Orange Forum • View topic - Pickling Trees/Forests for re-instantiation

## Pickling Trees/Forests for re-instantiation

Report bugs (or imagined bugs).
(Archived/read-only, please use our ticketing system for reporting bugs and their discussion.)
Forum rules
Archived/read-only, please use our ticketing system for reporting bugs and their discussion.

### Pickling Trees/Forests for re-instantiation

Hello ! ,

I was playing with picking a 'learned' object of a decision tree or a random forest, such that it could be instantiated and used later. I was playing with the wines dataset from UCI repository.

I found that the 'unpickled' tree did not have the correct attribute information for the branch nodes.

Eg:
Original Tree :

A13<875.000
| A7<1.400
| | A10<3.635: 2 (100.00%)
| | A10>=3.635: 3 (100.00%)
| A7>=1.400
| | A13>=725.000: 1 (100.00%)
| | A13<725.000
| | | A12<1.445: 3 (100.00%)
| | | A12>=1.445: 2 (100.00%)
A13>=875.000
| A10<3.525: 2 (100.00%)
| A10>=3.525: 1 (100.00%)

Pickled - Saved - Unpickled - Loaded tree :

Wine<875.000
| Wine<1.400
| | Wine<3.635: 2 (100.00%)
| | Wine>=3.635: 3 (100.00%)
| Wine>=1.400
| | Wine>=725.000: 1 (100.00%)
| | Wine<725.000
| | | Wine<1.445: 3 (100.00%)
| | | Wine>=1.445: 2 (100.00%)
Wine>=875.000
| Wine<3.525: 2 (100.00%)
| Wine>=3.525: 1 (100.00%)

The very simplistic steps i used where these ->
----------------------
import pickle
import orange, orngTree, orngEnsemble

data = orange.ExampleTable('wine.tab')

# build tree
tree = orngTree.TreeLearner(data)
orngTree.printTree(tree)

# save to file
file1 = file('pickler_save.txt','w')
pickler = pickle.Pickler(file1)
pickler.dump(tree)

file2 = file('pickler_save.txt','r')
unpickler = pickle.Unpickler(file2)

orngTree.printTree(tree_file)

----------------------

Am i doing anything wrong ?

Thank you very much,
Suraj

There are two issues here.

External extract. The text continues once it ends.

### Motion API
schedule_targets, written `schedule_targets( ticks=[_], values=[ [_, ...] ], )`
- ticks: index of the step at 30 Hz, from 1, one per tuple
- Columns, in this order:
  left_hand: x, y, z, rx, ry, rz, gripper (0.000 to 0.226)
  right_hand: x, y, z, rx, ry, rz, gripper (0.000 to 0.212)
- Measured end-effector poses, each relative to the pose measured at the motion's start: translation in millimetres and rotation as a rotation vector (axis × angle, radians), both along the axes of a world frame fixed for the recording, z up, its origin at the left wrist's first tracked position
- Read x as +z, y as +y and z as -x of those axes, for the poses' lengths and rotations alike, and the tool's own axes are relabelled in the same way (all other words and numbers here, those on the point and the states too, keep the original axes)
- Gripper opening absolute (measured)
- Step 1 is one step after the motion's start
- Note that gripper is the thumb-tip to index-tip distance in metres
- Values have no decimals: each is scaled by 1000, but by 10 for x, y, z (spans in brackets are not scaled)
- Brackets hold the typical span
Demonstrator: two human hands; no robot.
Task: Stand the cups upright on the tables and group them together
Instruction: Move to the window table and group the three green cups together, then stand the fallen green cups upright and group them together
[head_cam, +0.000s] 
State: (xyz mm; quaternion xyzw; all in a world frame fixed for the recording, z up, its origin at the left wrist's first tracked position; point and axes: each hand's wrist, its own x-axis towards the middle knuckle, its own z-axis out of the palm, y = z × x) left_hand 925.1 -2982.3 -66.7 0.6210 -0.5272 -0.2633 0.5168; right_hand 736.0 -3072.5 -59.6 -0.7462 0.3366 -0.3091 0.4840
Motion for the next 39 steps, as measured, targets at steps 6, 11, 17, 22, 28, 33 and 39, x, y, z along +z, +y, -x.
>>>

Your trees are just printed out wrong, they would actually work ... if it wasn't for another, more major problem with pickling which we were aware of for quite some time, but hoped it would not appear. I am not going into details, but it's about a certain inconsistency for which we hoped it wouldn't matter. The problem is that I see no other way of fixing it than redesigning a part of the kernel, which would take at least week of work. I hope I'd have time this week, but I can promise nothing.

Hi Janez,

Thank you for the clarification !

I did test the working of the trees too. I did the following

-----
ex = orange.Example(data.domain, list(data[1]))

print tree(ex,orange.GetBoth)
> > (<orange.Value 'Wine'='1'>, <1.000, 0.000, 0.000>)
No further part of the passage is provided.